FIG. 1 is a diagram showing a definition in a process of one embodiment of the present invention.

FIG. 2 is a flowchart of a process start control system according to an embodiment of the present invention.

FIG. 3 is a flowchart showing details of step 6 in FIG.

FIG. 4 is a diagram showing a specific example of step 4 in FIG.

5 is a diagram showing a specific example of step 4 in FIG.

FIG. 6 is a diagram showing a specific example of step 5 in FIG.

FIG. 7 is a diagram showing a specific example of step 5 in FIG.

FIG. 8 is a diagram showing a specific example of FIG.

FIG. 9 is a diagram showing another specific example of FIG. 3;

[Explanation of symbols]

i, i + 1 process t _i , t _{i + 1} processing time τ time limit S _i , S _{i + 1} number of servers a _i , a τ, a _{i + 1} , a process i, process i and process i +
Buffer between 1, step i + 1, step i to step i + 1
Up to the current time, the number of products being processed X times the processing time of process i + 1

Claims (1)

[Claims] 1. In a production line process start control system in which a product is flowed one by one and the product is produced in a production line consisting of a series of plural processes, a certain processing time t in the production line is set.
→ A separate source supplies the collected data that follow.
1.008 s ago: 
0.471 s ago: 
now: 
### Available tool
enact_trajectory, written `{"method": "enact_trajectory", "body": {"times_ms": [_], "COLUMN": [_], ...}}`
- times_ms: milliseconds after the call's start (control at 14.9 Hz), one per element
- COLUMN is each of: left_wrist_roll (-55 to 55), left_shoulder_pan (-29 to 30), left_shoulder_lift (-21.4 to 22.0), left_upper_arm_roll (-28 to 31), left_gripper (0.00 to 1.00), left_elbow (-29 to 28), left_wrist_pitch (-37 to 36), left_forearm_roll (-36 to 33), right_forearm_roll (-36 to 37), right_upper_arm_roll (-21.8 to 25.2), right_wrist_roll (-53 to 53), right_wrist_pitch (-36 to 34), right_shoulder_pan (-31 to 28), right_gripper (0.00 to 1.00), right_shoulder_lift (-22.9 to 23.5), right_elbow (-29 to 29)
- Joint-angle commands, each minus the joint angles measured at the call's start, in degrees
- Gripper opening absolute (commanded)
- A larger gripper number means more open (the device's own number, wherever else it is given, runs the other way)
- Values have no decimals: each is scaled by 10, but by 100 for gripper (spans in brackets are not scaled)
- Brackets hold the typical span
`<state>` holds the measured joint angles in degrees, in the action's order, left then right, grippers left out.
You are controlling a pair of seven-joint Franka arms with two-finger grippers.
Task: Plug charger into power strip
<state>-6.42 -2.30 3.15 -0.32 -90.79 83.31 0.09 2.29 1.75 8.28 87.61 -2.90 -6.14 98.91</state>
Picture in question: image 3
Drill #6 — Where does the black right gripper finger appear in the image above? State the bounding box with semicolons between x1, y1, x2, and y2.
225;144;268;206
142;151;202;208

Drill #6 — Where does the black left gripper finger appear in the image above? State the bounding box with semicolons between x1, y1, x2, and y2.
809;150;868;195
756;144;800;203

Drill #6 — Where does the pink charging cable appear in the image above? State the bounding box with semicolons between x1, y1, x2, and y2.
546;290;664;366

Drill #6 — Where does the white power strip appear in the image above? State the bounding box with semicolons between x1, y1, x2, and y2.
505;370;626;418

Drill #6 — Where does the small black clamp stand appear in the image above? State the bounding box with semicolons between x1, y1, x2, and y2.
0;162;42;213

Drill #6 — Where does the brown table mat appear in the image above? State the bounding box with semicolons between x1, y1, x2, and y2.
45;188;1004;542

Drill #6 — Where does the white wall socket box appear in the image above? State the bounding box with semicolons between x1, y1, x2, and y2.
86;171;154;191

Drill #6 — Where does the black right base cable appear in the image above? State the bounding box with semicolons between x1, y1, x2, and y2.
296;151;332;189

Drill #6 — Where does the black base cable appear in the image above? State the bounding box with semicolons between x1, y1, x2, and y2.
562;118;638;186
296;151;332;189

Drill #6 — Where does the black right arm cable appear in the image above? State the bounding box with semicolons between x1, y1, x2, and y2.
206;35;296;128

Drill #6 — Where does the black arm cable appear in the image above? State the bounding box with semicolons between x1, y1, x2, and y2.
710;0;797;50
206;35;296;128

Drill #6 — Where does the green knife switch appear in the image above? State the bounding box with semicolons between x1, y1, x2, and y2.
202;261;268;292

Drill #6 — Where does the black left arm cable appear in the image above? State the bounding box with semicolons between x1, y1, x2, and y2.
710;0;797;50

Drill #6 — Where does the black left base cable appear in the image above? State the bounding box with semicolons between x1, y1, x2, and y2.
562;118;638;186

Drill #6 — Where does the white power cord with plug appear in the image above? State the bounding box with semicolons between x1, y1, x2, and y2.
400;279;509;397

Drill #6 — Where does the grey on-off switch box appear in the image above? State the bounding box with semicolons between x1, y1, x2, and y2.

If _i is the product exceeds the time limit during step i + 1 step i and processing time following thereafter t _{i + 1} of that time limit τ of destruction and discarding the product in said step i previous buffer, Under the condition that the step i is undertaken so that the operation rate of the equipment in the step i is maximized without exceeding the time limit τ between the step i and the step i + 1, A production line process start control method characterized by determining whether it is possible to start i.